Song by original Broadway cast of Hamilton

from the album Hamilton
- Released: 2015
- Genre: Show tune;
- Length: 1:37
- Songwriter(s): Lin-Manuel Miranda

Audio
- "History Has Its Eyes on You" on YouTube

= History Has Its Eyes on You =

Song in the musical "Hamilton"

"History Has Its Eyes on You" is the nineteenth song from Act 1 of the musical Hamilton, based on the life of Alexander Hamilton, which premiered on Broadway in 2015. Lin-Manuel Miranda wrote both the music and lyrics to the song. George Washington recounts to Hamilton the story of his first command, and his fears that history will judge him harshly for his actions.

== Synopsis ==
The song begins after Hamilton has been promoted by George Washington to a command position in the Continental Army. Washington tells Hamilton the story of his first command, when his ineptitude led to a massacre of his men. Washington reveals his deep regret over this failure, his fear that history is both judging his actions and will hold him in contempt for his mistakes. Hamilton is told that because of his increasingly important role in the events of the war, history will now be judging his actions in the same vein as Washington's.

== Analysis ==
This song reveals Washington's inner struggle, and his conflict with the fact that he has no control over his legacy or how he is remembered.

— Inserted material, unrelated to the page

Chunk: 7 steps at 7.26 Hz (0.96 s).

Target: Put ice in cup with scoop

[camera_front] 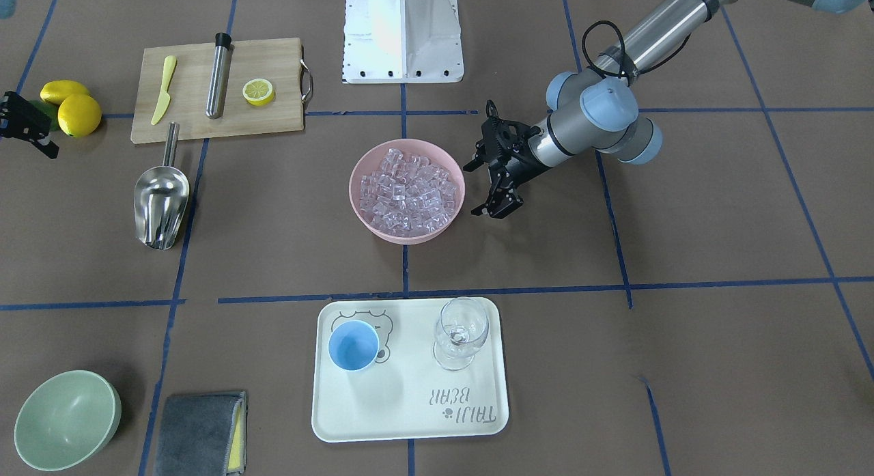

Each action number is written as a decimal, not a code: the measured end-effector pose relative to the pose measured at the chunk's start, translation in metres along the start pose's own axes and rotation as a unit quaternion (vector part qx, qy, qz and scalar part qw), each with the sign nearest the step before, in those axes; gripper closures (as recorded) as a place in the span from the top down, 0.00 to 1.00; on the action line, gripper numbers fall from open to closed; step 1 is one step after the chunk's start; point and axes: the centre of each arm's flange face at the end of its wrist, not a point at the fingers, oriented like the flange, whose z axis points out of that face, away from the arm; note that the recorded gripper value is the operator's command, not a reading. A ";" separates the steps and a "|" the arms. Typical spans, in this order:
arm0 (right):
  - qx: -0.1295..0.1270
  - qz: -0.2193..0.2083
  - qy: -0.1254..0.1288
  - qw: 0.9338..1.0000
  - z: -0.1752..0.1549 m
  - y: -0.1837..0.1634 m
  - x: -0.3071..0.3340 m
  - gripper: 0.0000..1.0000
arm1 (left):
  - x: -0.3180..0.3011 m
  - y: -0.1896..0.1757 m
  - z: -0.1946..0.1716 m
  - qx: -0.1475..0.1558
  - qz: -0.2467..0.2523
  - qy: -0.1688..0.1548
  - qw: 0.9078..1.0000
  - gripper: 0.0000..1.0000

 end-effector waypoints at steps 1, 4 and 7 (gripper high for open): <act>-0.004 0.022 0.005 1.000 0.009 0.007 -0.021 1.00 | -0.001 -0.006 0.001 0.004 0.002 -0.003 1.000 1.00; -0.011 0.090 0.023 0.996 0.051 0.045 -0.094 1.00 | -0.005 -0.011 0.002 0.008 0.003 -0.020 1.000 1.00; -0.021 0.106 0.037 0.993 0.105 0.090 -0.125 0.99 | -0.006 -0.010 0.003 0.007 0.003 -0.022 1.000 1.00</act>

When Hamilton is told that history will be watching him, it symbolizes that Hamilton is becoming a significant part of the narrative of the war and of the early history of America.

The melody for this song is repeated in the opening chords of the final song of Hamilton, "Who Lives, Who Dies, Who Tells Your Story".

== Reception ==
A community poll on BuzzFeed ranked the song as 30th best in the musical.

The Young Folks placed it as the 42nd best song.

Clashcultures placed the song at 20th and claimed that it fills the listener with "hope and sadness".

== History Has Its Eyes on You (mixtape) ==

A cover of the song was recorded for The Hamilton Mixtape. The song was sung by John Legend who also played the piano heard in the song.

As the original casting call for Hamilton called for "a John Legend type" to play George Washington, Legend said he felt comfortable stepping into the role. The song has a different melody and chord progression than the original because Legend opted for a "more gospel" sound.

The producer for The Roots, Ahmir Thompson, told Entertainment Weekly that he was "blown away" by the song and it was what made him realize that "this [the mixtape] could go anywhere".

Slate ranked the song as the 10th best on the mixtape while Paste ranked it lower at the 21st best song.